The formerly enslaved began the day praying in thanks for their freedom just as they had prayed for Jubilee – the day of freedom – when they had chains on their feet and hands. They ‘testified’ about their past suffering and how they had managed to overcome.

And they sang.

Although, we will not hold it this year, Omnira Institute’s Juneteenth Ritual of Remembrance recalled this part of Juneteenth with prayers in the languages of the African captives. In the middle of the ceremony, a soloist would lead us in singing “Many Thousand Gone” while we took turns reciting portions of the Emancipation Proclamation, the news of freedom that took more than two years to reach Texas – two months after the Civil War ended.

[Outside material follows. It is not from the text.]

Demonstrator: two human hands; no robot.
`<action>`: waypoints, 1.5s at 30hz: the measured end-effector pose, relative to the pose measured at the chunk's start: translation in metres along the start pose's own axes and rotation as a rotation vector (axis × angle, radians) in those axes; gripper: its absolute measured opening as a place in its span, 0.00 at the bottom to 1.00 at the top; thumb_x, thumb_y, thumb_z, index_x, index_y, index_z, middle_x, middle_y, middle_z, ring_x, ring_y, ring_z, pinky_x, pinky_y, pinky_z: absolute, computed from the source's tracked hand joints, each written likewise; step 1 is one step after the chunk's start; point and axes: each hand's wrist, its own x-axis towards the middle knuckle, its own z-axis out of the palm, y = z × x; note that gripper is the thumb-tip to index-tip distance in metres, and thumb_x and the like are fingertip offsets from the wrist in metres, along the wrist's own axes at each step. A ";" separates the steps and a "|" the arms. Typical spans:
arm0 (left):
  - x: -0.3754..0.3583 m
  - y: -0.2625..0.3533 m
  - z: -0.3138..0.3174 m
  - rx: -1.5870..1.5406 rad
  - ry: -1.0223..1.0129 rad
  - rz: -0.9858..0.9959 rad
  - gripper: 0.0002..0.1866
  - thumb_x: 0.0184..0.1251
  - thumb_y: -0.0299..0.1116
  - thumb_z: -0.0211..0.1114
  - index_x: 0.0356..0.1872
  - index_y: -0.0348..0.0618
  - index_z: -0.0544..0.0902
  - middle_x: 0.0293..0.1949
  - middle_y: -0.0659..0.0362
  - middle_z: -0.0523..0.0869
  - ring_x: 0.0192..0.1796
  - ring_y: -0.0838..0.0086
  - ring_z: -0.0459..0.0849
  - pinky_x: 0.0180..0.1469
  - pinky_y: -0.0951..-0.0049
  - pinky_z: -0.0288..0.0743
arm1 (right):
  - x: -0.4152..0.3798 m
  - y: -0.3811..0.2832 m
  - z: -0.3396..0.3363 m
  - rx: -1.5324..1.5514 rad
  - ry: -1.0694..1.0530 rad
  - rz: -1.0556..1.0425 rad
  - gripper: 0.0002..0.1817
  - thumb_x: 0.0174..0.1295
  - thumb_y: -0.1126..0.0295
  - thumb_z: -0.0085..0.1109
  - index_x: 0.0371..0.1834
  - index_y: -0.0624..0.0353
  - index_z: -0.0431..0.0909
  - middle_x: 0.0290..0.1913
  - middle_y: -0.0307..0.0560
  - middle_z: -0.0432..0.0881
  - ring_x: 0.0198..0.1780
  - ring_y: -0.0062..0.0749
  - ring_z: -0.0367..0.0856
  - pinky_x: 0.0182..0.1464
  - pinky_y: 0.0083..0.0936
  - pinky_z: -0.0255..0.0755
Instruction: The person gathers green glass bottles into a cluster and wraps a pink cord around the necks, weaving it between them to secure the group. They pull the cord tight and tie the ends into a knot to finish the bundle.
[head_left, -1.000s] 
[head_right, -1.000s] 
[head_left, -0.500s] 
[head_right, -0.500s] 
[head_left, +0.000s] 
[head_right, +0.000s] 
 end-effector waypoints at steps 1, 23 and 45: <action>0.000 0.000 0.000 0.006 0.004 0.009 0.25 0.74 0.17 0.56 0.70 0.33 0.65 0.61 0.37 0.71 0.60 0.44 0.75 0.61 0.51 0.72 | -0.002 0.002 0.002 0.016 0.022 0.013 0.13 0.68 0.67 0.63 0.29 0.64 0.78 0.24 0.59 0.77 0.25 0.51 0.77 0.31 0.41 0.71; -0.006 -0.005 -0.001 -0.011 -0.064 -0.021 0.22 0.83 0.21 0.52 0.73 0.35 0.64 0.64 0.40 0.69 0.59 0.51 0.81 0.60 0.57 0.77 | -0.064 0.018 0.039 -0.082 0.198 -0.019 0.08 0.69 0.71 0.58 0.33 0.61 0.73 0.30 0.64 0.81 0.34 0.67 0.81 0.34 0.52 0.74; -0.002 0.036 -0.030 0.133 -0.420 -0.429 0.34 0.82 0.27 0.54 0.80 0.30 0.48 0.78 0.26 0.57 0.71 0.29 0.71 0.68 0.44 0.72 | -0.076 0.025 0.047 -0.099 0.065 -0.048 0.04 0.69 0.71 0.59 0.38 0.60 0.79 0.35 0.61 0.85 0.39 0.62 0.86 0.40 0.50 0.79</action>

“Many Thousand Gone” was famously recorded by Black luminary Paul Robeson in 1947:

“No more auction block for me,

No more, no more

No more auction black for me

Many thousand gone.”

Other verses refer to the ‘pint of salt’ and the ‘driver’s lash,’ the realities of enslavement that they had survived.

‘Sing a Song Full of the Hope That the Present has Brought Us’

All of the genres of African American music have at their root songs like that, the essence being, as Stevie Wonder, wrote, “the joy inside our pain.” So Black music is not just music. It is our story, our history, our very strength.

During the Civil Rights Movement, which peaked 100 years after slavery ended, the people testified that it was the freedom songs – based on spirituals – that gave them the heart to march, face attack dogs, fire hoses, beatings, and shootouts with vigilantes.

The music reminded them that power was in the people. That music, our music, can do so again. We don’t have to accept the commodification of the products of our culture.

The power of those songs is showing a resurgence across the South as we battle again for the right to self-determination through the ballot box.

Those songs are the voices of our ancestors, voices forged in their blood, their sweat, their tears, joy and, above all, faith.  Those songs, those prayers live in our blood and our very breath.

This Juneteenth, let us reclaim those holy voices expressed in Black music for ourselves. It is our birthright. It can neither be bought nor sold.  No more. Never again.

Wanda Ravernell is the executive director of Omnira Institute, sponsor for 18 years of the Juneteenth Ritual of Remembrance and Oakland’s 11th Annual Black-Eyed Pea Festival, which will take place on Sept. 12.